Main exclusion criteria were uncontrolled medical disorders, lymphoid malignancies other than low grade lymphoproliferative disorders not requiring treatment, pregnancy, breastfeeding, COPD with FEV1 < 50%, renal or liver dysfunction, or prior anti-CD38 therapy.
A baseline evaluation included a complete blood count (CBC), complete metabolic panel (CMP), LDH, DAT, haptoglobin, and RC. They received 6 weekly doses of subcutaneous (SC) daratumumab 1800mg and hyaluronidase PH20 2,000 U/ml. A CBC, CMP, LDH, and RC were checked weekly. Follow up with labs occurred every 8 weeks for 1 year.
The primary objective was safety monitoring. Unacceptable toxicity necessitating withdrawal was defined as any grade ≥3 event based on CTCAE version 5.
The secondary objective was treatment efficacy.
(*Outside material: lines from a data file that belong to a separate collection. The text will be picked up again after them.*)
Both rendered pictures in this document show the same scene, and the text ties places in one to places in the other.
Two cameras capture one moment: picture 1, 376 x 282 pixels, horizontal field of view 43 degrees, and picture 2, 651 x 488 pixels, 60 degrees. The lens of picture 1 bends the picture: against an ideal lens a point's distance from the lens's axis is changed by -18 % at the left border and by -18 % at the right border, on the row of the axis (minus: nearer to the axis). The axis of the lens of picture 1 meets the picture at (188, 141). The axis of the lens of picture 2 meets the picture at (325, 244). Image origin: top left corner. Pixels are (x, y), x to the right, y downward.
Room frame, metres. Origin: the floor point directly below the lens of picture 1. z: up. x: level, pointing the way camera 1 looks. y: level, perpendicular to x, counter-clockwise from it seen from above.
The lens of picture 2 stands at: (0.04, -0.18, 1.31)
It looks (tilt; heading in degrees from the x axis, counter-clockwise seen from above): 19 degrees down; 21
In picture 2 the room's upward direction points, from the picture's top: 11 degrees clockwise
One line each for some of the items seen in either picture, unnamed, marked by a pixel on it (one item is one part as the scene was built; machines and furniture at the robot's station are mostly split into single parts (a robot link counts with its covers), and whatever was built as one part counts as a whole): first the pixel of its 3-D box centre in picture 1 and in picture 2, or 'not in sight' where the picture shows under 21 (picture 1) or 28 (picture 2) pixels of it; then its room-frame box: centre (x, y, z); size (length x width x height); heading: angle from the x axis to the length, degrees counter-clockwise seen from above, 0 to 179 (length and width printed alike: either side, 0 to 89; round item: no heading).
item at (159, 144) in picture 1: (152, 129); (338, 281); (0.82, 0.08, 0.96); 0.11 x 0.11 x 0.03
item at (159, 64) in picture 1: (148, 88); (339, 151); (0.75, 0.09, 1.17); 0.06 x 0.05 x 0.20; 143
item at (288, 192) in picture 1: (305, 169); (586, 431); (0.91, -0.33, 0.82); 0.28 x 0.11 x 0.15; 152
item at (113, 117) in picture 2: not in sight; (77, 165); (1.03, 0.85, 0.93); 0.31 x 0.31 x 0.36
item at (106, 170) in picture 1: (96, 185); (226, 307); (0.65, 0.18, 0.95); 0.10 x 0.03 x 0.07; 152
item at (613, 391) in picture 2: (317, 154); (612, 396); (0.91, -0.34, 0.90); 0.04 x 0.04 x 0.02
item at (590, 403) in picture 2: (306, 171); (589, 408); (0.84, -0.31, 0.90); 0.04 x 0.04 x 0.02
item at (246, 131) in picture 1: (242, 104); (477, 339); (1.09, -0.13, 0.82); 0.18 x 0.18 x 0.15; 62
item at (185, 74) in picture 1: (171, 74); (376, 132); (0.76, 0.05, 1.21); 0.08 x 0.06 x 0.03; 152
A complete response (CR) was defined as a normalization in Hgb without evidence of hemolysis. A partial response was defined as an increase in Hgb > 10g/dL while allowing hemolysis with an elevated RC, bilirubin, and/or LDH. PR could include use of prednisone <10mg daily (or equivalent) to maintain Hgb > 10g/dL.
Trough serum concentrations of daratumumab were measured prior to each treatment and post last dose using an ELISA assay.
Results
This study enrolled 2 patients. For our primary endpoint, there were no unexpected toxicities attributed to daratumumab.
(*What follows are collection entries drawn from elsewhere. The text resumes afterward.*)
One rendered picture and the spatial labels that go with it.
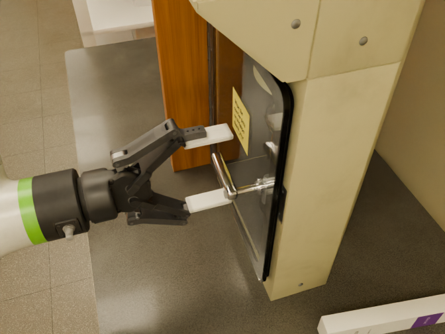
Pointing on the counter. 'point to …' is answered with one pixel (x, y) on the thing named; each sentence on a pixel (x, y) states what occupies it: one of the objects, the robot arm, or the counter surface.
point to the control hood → (267, 31)
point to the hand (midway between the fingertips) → (222, 166)
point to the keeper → (282, 203)
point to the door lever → (230, 192)
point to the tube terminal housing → (336, 132)
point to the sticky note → (240, 120)
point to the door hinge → (208, 73)
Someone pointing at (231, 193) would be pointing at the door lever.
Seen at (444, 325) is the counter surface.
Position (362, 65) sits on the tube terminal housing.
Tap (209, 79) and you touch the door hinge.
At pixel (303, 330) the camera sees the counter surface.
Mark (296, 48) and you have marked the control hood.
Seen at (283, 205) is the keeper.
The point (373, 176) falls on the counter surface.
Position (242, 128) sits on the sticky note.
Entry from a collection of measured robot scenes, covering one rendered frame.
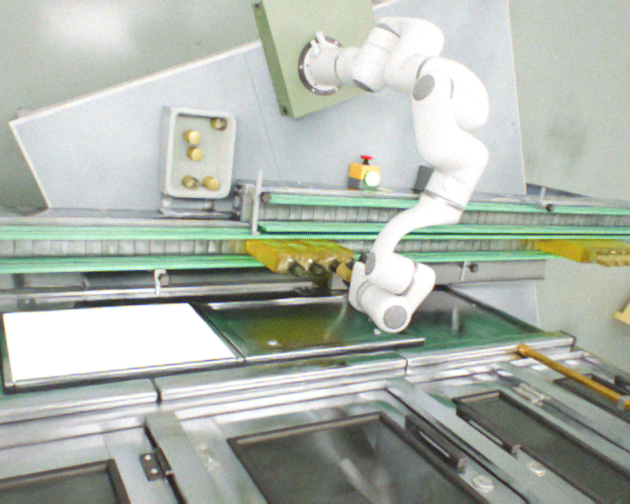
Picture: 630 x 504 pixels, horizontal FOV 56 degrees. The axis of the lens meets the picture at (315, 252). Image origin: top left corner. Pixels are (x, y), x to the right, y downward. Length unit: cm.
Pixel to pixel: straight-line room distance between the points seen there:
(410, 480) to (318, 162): 108
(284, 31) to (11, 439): 115
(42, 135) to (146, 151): 25
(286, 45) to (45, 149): 66
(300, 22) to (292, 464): 113
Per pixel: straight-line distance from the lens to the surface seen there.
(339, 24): 173
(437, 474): 106
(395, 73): 135
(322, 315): 152
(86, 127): 160
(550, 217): 237
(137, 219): 152
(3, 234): 141
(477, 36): 217
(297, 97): 168
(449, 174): 115
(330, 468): 102
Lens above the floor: 232
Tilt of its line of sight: 56 degrees down
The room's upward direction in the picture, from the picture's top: 119 degrees clockwise
Patient 1 was a 57-year-old Caucasian female. Baseline Hgb and absolute RC were 9.3 g/dL and 0.28g/dL on the day of dose 1, respectively. At dose 2, her Hgb was 10.1 g/dL and her RC 0.24g/dL. By week 5, her Hgb and RCnormalized at 12.5 g/dL and 0.11, respectively and have remained in normal range at 9 months. Her bilirubin and LDH remained in normal range throughout the study. She remains in complete remission 10 months from first daratumumab dose.
Patient 2 was a 45-year-old Caucasian female. Baseline Hgb and RC were 9.2 g/dL and 0.23g/dL on day 1, respectively. She displayed normalization of her RC by week 4 measured at 0.08. Her Hgb improved to 10.5 g/dL at week 3 and normalized at 11.8 g/dL at week 8. Total bilirubin and LDH remained in normal limits in this timeframe. At week 14, she displayed evidence of relapsed disease with a Hgb 6.4 g/dL, a RC 0.45, and LDH 785 units/L. At that time, she was diagnosed with a COVID infection and was removed from the study.
Daratumumab trough concentrations increased steadily after the first dose in both patients, peaking after the sixth dose at 268.1 mcg/mL and 366.8 mcg/mL.
Conclusions
Due to the rarity of the disease, we were only able to recruit 2 patients to this single-institution trial, making it difficult to draw definitive conclusions. However, we found it promising that treatment was well-tolerated without unexpected toxicities, and that both patients achieved CRs. We suggest further investigation into daratumumab for relapsed or refractory AIHA where other treatment options are limited.
No relevant conflicts of interest to declare.
Daratumumab is a CD-38 monoclonal antibody being used to eliminate CD-38-expressing B cells. We believe this will help treat autoimmune hemolytic anemia for which the autoimmune antibodies are being produced by these culprit cells.